In this program, we will listen to a recording of the Twenty Fingers Duo concert from the 5th of March. When and how did this ensemble get created and why did you invite them to participate in the festival?

Mykolas:
Twenty Fingers Duo is a fresh and enthusiastic duo of brother and sister – cellist and violinist. Usually ensembles mix classical repertoire with contemporary music. Twenty Fingers Duo is quite unique because two very good musicians gathered together and they specialise exclusively in contemporary music.
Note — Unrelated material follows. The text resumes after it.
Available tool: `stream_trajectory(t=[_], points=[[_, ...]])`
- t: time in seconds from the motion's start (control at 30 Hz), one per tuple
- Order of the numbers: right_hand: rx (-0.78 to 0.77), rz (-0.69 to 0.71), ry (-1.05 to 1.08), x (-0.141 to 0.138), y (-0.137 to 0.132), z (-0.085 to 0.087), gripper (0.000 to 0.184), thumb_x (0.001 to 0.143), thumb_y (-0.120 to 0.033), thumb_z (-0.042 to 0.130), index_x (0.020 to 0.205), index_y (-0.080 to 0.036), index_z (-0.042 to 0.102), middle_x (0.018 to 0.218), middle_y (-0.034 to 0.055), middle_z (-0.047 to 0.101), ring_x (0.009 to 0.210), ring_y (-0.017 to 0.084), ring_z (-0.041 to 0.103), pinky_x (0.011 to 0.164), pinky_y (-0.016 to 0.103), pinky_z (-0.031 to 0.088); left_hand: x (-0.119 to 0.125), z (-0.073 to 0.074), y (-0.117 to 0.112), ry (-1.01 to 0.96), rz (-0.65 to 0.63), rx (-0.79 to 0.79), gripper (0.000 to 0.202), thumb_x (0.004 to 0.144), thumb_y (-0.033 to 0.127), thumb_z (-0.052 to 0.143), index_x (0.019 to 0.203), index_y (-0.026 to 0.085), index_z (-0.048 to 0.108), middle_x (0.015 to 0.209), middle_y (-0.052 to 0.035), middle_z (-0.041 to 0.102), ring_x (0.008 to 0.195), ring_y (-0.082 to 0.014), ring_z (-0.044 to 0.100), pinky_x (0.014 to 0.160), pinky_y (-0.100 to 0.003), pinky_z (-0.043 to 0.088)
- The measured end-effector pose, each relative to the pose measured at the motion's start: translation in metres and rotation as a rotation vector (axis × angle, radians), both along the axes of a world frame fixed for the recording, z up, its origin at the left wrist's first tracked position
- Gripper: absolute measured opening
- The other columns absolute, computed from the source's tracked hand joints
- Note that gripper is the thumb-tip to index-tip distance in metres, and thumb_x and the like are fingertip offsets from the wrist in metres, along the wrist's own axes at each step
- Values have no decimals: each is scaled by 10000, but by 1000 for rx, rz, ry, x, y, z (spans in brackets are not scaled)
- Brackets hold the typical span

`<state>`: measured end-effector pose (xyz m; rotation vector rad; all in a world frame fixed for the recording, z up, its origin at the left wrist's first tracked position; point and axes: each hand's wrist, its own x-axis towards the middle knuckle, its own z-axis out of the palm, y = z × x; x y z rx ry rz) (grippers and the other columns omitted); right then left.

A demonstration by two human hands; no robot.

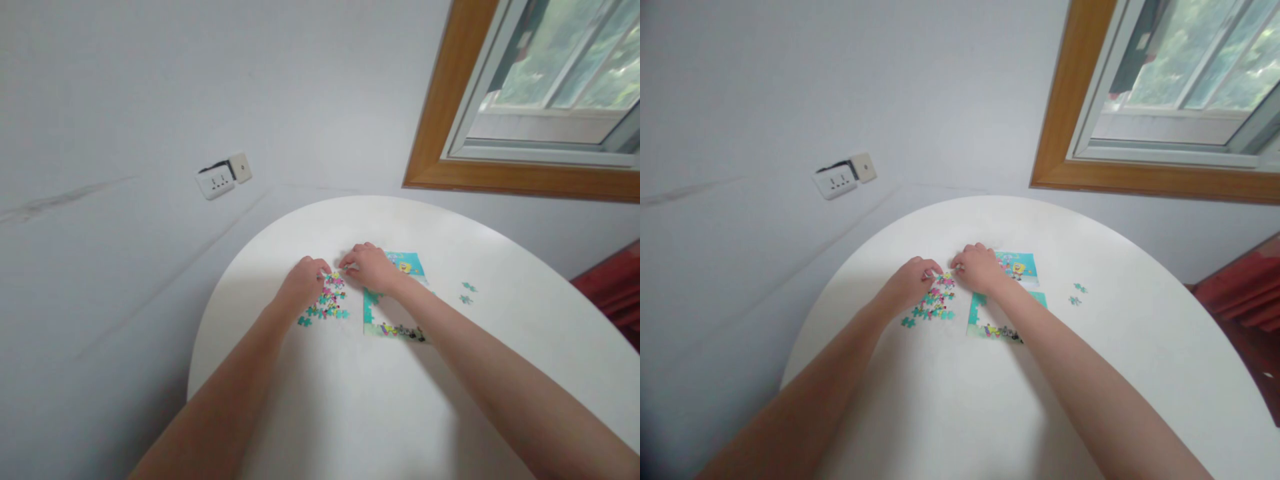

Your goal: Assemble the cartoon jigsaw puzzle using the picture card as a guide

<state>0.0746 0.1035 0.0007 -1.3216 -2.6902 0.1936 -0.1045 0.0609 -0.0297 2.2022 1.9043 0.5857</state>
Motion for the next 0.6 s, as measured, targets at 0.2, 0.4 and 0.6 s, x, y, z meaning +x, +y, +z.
stream_trajectory(t=[0.2, 0.4, 0.6], points=[[-40, 93, -22, -3, -4, 0, 253, 795, -295, 590, 1018, -324, 705, 1028, 68, 623, 1025, 244, 510, 852, 340, 391, -7, 9, -1, 4, 39, 21, 319, 746, 76, 421, 915, 171, 674, 849, -51, 641, 852, -170, 592, 825, -279, 467], [-69, 122, 26, 0, 0, -6, 207, 765, -238, 599, 925, -271, 727, 967, 55, 658, 970, 198, 556, 870, 299, 388, -15, 20, -2, -35, 102, -146, 291, 729, 119, 455, 871, 157, 706, 769, -41, 690, 727, -162, 612, 691, -240, 468], [-134, 124, 127, 1, -3, -5, 165, 719, -216, 632, 859, -205, 719, 887, 37, 694, 848, 159, 606, 769, 245, 422, -12, 19, -1, -102, 68, -217, 242, 719, 145, 522, 869, 137, 712, 772, -40, 713, 689, -141, 636, 626, -200, 464]])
Some compositions which were performed at the Latvian New Music Days will also be performed at the Baltic Music Days, were from their own project which Twenty Fingers Duo organised themselves. They commissioned pieces from composers and did it in a very personal way. Besides playing good contemporary music they also place it in a package of an audio visual form. They do everything very organically and conceptually!

Anna:
Thank you very much for our conversation.

Mykolas:
Thank you very much for inviting me.